▶ _EXERCISE_
Write only the count of lines that hold the word "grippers" in the listing.
#####
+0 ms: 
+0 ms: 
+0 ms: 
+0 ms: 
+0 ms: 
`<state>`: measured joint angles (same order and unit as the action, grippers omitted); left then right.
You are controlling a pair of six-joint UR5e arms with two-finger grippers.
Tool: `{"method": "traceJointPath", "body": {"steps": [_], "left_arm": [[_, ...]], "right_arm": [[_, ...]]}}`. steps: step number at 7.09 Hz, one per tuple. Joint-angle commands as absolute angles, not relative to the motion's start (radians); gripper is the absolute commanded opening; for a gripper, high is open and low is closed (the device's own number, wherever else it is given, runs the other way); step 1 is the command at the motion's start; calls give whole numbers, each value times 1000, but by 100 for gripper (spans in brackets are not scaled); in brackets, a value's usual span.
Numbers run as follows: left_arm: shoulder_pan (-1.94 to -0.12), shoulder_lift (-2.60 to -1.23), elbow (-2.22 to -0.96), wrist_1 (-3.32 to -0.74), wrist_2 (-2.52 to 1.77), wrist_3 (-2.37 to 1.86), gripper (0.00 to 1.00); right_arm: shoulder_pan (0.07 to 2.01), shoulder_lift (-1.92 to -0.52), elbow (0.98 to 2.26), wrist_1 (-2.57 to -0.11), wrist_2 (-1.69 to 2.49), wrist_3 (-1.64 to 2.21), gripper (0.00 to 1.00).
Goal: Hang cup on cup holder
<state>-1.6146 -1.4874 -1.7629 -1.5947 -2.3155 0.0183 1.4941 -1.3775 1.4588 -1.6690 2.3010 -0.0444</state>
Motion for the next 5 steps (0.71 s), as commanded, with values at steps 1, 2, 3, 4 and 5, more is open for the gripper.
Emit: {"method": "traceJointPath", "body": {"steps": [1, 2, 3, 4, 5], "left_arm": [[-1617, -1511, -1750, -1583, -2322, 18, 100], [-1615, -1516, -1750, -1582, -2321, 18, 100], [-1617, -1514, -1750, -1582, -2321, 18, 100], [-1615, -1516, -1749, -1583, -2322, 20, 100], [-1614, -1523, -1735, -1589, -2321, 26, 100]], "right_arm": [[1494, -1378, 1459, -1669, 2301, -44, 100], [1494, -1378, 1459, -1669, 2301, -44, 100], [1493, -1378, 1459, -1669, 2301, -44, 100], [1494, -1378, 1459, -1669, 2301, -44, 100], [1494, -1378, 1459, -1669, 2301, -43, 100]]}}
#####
▶ _ANSWER BOX_
2